Machine learning identifies mechanisms of flowering in rapid-cycling Brassica crops
Research into the important adaptive and agronomic trait of flowering time has uncovered new evidence on differences between commercial varieties of Brassica rapa and closely related model plants.
To understand the mechanistic basis for why some varieties of the same crop flower earlier than others the researchers compared transcriptomic dynamics – patterns in expression of genes – throughout the development of Arabidopsis and the related widely cultivated mustard oil crop, B. rapa.
A further motivation for the study was to discover how far knowledge of Arabidopsis gene networks could be translated into the crop.
Using machine learning approaches and by measuring gene expression at different time points, the John Innes Centre team identified key differences in the genetic regulation of flowering time between Arabidopsis and rapid-cycling variants of B. rapa.
Given the evolutionary history of B. rapa, its relatedness to Arabidopsis and the fact that the model and commercial crop look similar through developmental stages, the team suspected that development would be similar, albeit progressing at different rates. But this was not the case.

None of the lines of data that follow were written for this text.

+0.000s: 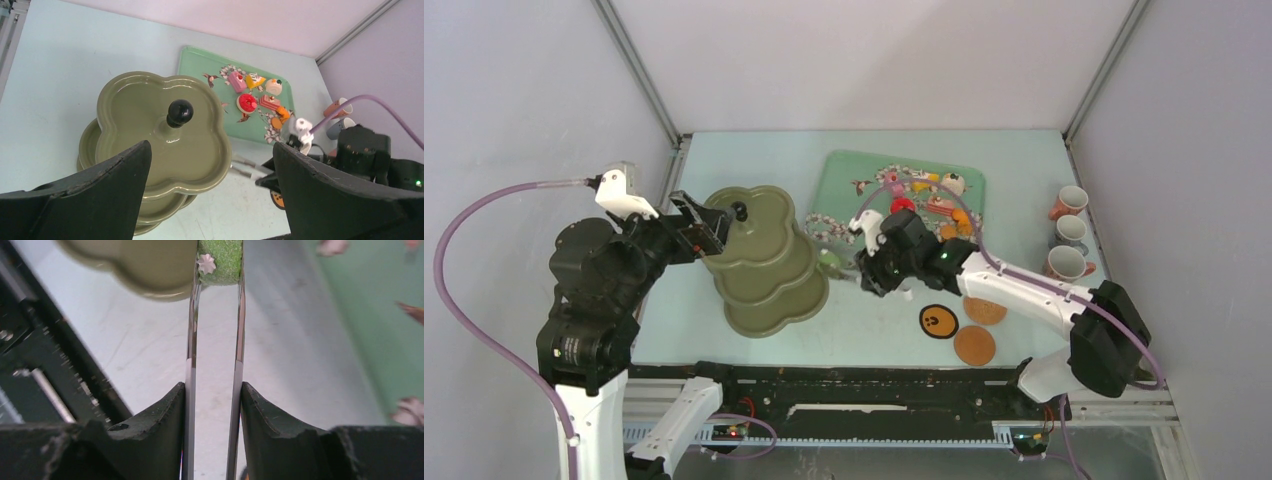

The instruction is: Serve the afternoon tea

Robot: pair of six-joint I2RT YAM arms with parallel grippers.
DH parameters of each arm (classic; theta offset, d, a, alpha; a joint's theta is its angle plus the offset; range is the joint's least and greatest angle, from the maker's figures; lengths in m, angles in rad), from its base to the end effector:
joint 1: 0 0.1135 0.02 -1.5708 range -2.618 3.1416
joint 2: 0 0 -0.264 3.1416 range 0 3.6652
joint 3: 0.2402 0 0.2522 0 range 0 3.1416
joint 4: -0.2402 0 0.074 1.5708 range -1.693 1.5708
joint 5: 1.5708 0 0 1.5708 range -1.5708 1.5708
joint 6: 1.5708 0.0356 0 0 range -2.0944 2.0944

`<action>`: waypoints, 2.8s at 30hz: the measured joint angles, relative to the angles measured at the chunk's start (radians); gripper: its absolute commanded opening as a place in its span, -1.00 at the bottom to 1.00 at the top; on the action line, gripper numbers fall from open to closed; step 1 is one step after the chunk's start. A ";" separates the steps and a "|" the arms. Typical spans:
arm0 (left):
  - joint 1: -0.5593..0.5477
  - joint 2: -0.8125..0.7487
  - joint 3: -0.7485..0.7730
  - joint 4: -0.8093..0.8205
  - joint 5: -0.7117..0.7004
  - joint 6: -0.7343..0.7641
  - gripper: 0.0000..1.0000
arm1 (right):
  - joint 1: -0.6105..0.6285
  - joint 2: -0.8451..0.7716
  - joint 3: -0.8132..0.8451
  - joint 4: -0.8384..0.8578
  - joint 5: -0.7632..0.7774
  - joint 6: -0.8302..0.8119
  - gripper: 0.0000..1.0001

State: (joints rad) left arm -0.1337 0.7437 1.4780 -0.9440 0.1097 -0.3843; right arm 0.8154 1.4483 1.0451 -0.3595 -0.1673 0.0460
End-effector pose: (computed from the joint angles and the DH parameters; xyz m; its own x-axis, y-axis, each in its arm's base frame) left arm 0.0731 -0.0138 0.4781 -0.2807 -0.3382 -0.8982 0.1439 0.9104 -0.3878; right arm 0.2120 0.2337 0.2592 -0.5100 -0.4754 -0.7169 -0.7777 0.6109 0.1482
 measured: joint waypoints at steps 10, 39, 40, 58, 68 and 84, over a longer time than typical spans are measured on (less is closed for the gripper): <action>0.000 0.000 -0.002 0.000 0.002 0.000 0.97 | 0.138 0.057 -0.020 0.125 -0.040 0.045 -1.00; -0.004 0.011 -0.002 0.000 0.002 0.000 0.97 | 0.184 0.264 0.056 0.186 0.079 0.021 -1.00; -0.005 0.013 -0.002 0.000 0.002 0.000 0.97 | 0.184 0.272 0.065 0.188 0.084 0.016 -1.00; -0.008 0.014 -0.002 0.000 0.002 0.000 0.97 | 0.184 0.330 0.130 0.186 0.101 -0.004 -0.31; -0.008 0.014 -0.002 0.000 0.002 0.000 0.97 | 0.184 0.328 0.130 0.186 0.086 -0.005 -0.04; -0.008 0.008 -0.002 0.000 0.001 0.000 0.97 | 0.184 0.290 0.128 0.157 0.085 -0.004 0.00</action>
State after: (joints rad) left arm -0.1421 0.7513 1.4765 -0.9443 0.1108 -0.3840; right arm 0.9997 1.7382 1.1732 -0.2028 -0.0818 0.0418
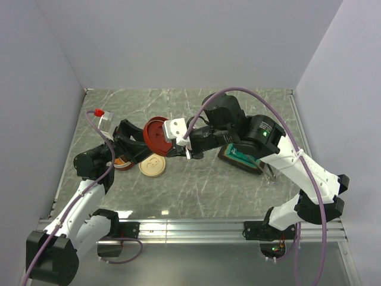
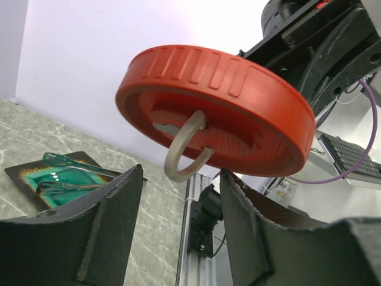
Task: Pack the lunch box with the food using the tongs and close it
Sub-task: Pass the lid of the lunch box from the right arm to the left
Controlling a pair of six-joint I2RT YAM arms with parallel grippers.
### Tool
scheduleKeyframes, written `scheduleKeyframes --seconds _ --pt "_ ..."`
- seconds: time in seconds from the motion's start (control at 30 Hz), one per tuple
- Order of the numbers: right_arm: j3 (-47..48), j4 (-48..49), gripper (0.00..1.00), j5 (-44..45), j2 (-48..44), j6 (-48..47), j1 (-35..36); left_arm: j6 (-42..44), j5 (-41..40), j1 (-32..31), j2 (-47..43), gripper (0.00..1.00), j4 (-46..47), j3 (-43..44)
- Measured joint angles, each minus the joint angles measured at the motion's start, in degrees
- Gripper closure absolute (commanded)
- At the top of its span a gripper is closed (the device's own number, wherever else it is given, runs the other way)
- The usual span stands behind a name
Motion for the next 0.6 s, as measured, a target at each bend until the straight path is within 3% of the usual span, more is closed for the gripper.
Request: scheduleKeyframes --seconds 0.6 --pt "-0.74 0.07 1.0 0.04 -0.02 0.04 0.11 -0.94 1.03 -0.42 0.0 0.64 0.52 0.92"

“To our surprise we found that at no single point in time is the transcriptome state between Arabidopsis and Brassica rapa similar,” said lead author Dr Alex Calderwood. “However, patterns of gene expression between species were very similar. This allowed us to computationally rescale gene expression across time to allow comparisons between species.”
One of the B. rapa lines within the study was a cultivar from a research partner at the Bangladesh Agricultural Research Institute (BARI). This line has been specifically bred for Bangladeshi farmers to be very rapid flowering allowing it to fit into their tight rice, B. rapa mustard oil crop rotation.
Key differences observed in gene expression within this line highlight changes in the gene regulatory network that may be brought about by selection for crop cultivation or environmental adaptation.
“We have gained a mechanistic understanding into why plants have different flowering times and how gene regulatory networks may be rewired during crop selection or adaptation,” said Dr Calderwood.
Further analysis of B. rapa varieties identified differences in gene expression levels between the leaves and apex of plants. Researchers also found differences in signaling pathways involving hormones, sugars and mRNA that affect flowering time.
Now the researchers are investigating how consistent these findings are across the different Brassica crops and how the underlying gene networks controlling flowering may differ between species and crop types.
This knowledge will support the development of a predictive model for flowering based on genetic differences which may then be used to inform crop breeding strategies.
“Flowering time shows great variability between different Brassica species and cultivars. Our analyses and suggested mechanisms provide an explanation for how this plasticity within a species may arise,” said corresponding author Prof Richard Morris.
“Understanding and modelling the mechanisms controlling flowering will help inform crop breeding to support the development of cultivars for specific environments,” adds co-author Dr Rachel Wells.